*What the exercise asks*.
The entries below are to be written out again without alteration.

::::::::

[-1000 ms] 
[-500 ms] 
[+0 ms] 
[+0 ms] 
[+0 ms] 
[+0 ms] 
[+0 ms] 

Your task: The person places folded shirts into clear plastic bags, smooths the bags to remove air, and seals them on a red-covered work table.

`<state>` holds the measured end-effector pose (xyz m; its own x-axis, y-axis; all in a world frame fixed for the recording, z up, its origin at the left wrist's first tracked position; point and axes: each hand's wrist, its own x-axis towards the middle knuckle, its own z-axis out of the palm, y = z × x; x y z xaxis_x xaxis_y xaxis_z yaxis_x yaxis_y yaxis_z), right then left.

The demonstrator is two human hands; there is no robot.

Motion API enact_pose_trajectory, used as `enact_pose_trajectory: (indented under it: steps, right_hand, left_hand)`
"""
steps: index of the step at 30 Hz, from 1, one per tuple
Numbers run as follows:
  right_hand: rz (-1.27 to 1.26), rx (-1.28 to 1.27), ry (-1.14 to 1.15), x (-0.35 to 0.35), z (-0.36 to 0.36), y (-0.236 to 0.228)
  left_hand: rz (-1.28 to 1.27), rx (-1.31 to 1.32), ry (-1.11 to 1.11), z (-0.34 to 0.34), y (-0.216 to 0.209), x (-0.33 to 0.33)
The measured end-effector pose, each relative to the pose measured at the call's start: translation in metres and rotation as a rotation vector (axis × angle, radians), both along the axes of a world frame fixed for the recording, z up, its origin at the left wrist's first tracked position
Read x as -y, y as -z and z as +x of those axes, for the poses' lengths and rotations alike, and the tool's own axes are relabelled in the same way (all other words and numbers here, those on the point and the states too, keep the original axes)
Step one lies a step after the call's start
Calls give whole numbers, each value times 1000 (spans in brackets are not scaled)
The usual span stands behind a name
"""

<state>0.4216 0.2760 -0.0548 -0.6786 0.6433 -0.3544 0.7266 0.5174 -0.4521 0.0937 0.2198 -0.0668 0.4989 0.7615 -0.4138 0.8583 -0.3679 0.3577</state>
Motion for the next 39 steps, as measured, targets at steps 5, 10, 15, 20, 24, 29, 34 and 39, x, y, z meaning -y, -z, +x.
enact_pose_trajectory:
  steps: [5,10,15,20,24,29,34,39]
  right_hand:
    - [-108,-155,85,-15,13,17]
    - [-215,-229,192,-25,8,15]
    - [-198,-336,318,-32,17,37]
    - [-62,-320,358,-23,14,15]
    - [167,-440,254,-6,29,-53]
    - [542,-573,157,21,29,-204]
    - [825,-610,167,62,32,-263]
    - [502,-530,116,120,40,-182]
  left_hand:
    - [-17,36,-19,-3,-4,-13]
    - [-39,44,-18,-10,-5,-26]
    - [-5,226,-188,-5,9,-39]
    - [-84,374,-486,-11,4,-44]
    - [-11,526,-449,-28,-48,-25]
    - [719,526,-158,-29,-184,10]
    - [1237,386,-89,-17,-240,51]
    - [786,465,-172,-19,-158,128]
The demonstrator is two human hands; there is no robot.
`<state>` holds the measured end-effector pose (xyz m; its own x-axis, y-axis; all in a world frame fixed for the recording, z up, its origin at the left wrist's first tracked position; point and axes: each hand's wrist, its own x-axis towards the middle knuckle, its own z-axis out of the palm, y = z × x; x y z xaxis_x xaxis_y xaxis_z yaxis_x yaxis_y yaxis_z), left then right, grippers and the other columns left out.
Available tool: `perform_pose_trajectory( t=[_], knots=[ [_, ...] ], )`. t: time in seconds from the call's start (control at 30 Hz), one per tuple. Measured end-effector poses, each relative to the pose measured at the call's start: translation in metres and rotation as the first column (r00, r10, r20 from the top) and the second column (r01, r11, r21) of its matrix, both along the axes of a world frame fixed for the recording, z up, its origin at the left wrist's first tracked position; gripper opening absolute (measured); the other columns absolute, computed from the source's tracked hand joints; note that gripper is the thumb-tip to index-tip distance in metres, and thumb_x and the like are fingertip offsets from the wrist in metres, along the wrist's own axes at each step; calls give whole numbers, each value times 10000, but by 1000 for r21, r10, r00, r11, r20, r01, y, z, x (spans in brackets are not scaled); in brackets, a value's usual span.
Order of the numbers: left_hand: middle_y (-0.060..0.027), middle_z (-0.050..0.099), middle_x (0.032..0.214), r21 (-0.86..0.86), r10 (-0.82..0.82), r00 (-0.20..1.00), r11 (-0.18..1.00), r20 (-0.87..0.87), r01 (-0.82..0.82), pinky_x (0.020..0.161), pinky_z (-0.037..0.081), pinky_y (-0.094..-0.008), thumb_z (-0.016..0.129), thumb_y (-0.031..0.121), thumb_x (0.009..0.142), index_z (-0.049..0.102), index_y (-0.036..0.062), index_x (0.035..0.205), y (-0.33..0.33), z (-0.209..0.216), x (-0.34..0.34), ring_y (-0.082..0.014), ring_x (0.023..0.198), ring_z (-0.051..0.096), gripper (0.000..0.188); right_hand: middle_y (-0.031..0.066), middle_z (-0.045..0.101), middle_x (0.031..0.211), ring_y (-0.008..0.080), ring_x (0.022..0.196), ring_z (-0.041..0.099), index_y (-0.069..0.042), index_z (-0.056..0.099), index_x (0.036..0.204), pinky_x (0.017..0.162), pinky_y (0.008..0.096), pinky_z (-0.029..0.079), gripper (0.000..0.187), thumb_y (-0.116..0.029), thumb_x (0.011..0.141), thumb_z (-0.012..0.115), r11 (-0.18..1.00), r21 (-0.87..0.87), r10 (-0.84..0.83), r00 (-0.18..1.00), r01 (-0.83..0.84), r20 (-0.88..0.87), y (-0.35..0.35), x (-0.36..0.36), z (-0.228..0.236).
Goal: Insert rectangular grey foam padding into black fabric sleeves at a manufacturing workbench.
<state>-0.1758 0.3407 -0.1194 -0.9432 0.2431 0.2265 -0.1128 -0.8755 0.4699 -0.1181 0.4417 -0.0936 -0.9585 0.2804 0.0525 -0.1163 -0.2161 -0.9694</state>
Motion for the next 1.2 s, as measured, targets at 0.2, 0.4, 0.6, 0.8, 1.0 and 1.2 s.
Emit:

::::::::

*Solution to the problem*.
[-1000 ms] 
[-500 ms] 
[+0 ms] 
[+0 ms] 
[+0 ms] 
[+0 ms] 
[+0 ms] 

Your task: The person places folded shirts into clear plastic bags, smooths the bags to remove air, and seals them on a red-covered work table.

`<state>` holds the measured end-effector pose (xyz m; its own x-axis, y-axis; all in a world frame fixed for the recording, z up, its origin at the left wrist's first tracked position; point and axes: each hand's wrist, its own x-axis towards the middle knuckle, its own z-axis out of the palm, y = z × x; x y z xaxis_x xaxis_y xaxis_z yaxis_x yaxis_y yaxis_z), right then left.

The demonstrator is two human hands; there is no robot.

Motion API enact_pose_trajectory, used as `enact_pose_trajectory: (indented under it: steps, right_hand, left_hand)`
"""
steps: index of the step at 30 Hz, from 1, one per tuple
Numbers run as follows:
  right_hand: rz (-1.27 to 1.26), rx (-1.28 to 1.27), ry (-1.14 to 1.15), x (-0.35 to 0.35), z (-0.36 to 0.36), y (-0.236 to 0.228)
  left_hand: rz (-1.28 to 1.27), rx (-1.31 to 1.32), ry (-1.11 to 1.11), z (-0.34 to 0.34), y (-0.216 to 0.209), x (-0.33 to 0.33)
The measured end-effector pose, each relative to the pose measured at the call's start: translation in metres and rotation as a rotation vector (axis × angle, radians), both along the axes of a world frame fixed for the recording, z up, its origin at the left wrist's first tracked position
Read x as -y, y as -z and z as +x of those axes, for the poses' lengths and rotations alike, and the tool's own axes are relabelled in the same way (all other words and numbers here, those on the point and the states too, keep the original axes)
Step one lies a step after the call's start
Calls give whole numbers, each value times 1000 (spans in brackets are not scaled)
The usual span stands behind a name
"""

<state>0.4216 0.2760 -0.0548 -0.6786 0.6433 -0.3544 0.7266 0.5174 -0.4521 0.0937 0.2198 -0.0668 0.4989 0.7615 -0.4138 0.8583 -0.3679 0.3577</state>
Motion for the next 39 steps, as measured, targets at steps 5, 10, 15, 20, 24, 29, 34 and 39, x, y, z meaning -y, -z, +x.
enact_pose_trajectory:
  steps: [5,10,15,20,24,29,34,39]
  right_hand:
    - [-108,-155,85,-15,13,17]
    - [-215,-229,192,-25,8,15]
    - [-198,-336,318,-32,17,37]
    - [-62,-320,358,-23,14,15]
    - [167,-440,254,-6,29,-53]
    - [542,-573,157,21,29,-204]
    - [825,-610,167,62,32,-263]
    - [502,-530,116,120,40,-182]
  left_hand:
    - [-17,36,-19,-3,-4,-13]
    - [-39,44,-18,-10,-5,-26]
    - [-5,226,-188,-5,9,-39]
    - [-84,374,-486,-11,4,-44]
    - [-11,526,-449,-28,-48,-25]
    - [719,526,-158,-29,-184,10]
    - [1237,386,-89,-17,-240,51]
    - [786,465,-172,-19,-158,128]
The demonstrator is two human hands; there is no robot.
`<state>` holds the measured end-effector pose (xyz m; its own x-axis, y-axis; all in a world frame fixed for the recording, z up, its origin at the left wrist's first tracked position; point and axes: each hand's wrist, its own x-axis towards the middle knuckle, its own z-axis out of the palm, y = z × x; x y z xaxis_x xaxis_y xaxis_z yaxis_x yaxis_y yaxis_z), left then right, grippers and the other columns left out.
Available tool: `perform_pose_trajectory( t=[_], knots=[ [_, ...] ], )`. t: time in seconds from the call's start (control at 30 Hz), one per tuple. Measured end-effector poses, each relative to the pose measured at the call's start: translation in metres and rotation as the first column (r00, r10, r20 from the top) and the second column (r01, r11, r21) of its matrix, both along the axes of a world frame fixed for the recording, z up, its origin at the left wrist's first tracked position; gripper opening absolute (measured); the other columns absolute, computed from the source's tracked hand joints; note that gripper is the thumb-tip to index-tip distance in metres, and thumb_x and the like are fingertip offsets from the wrist in metres, along the wrist's own axes at each step; calls give whole numbers, each value times 10000, but by 1000 for r21, r10, r00, r11, r20, r01, y, z, x (spans in brackets are not scaled); in brackets, a value's usual span.
Order of the numbers: left_hand: middle_y (-0.060..0.027), middle_z (-0.050..0.099), middle_x (0.032..0.214), r21 (-0.86..0.86), r10 (-0.82..0.82), r00 (-0.20..1.00), r11 (-0.18..1.00), r20 (-0.87..0.87), r01 (-0.82..0.82), pinky_x (0.020..0.161), pinky_z (-0.037..0.081), pinky_y (-0.094..-0.008), thumb_z (-0.016..0.129), thumb_y (-0.031..0.121), thumb_x (0.009..0.142), index_z (-0.049..0.102), index_y (-0.036..0.062), index_x (0.035..0.205), y (-0.33..0.33), z (-0.209..0.216), x (-0.34..0.34), ring_y (-0.082..0.014), ring_x (0.023..0.198), ring_z (-0.051..0.096), gripper (0.000..0.188); right_hand: middle_y (-0.031..0.066), middle_z (-0.045..0.101), middle_x (0.031..0.211), ring_y (-0.008..0.080), ring_x (0.022..0.196), ring_z (-0.041..0.099), index_y (-0.069..0.042), index_z (-0.056..0.099), index_x (0.036..0.204), pinky_x (0.017..0.162), pinky_y (0.008..0.096), pinky_z (-0.029..0.079), gripper (0.000..0.187), thumb_y (-0.116..0.029), thumb_x (0.011..0.141), thumb_z (-0.012..0.115), r11 (-0.18..1.00), r21 (-0.87..0.87), r10 (-0.84..0.83), r00 (-0.18..1.00), r01 (-0.83..0.84), r20 (-0.88..0.87), y (-0.35..0.35), x (-0.36..0.36), z (-0.228..0.236).
Goal: Insert rectangular grey foam padding into black fabric sleeves at a manufacturing workbench.
<state>-0.1758 0.3407 -0.1194 -0.9432 0.2431 0.2265 -0.1128 -0.8755 0.4699 -0.1181 0.4417 -0.0936 -0.9585 0.2804 0.0525 -0.1163 -0.2161 -0.9694</state>
Motion for the next 1.2 s, as measured, targets at 0.2, 0.4, 0.6, 0.8, 1.0 and 1.2 s.
Emit:

What the exercise required has been answered in full.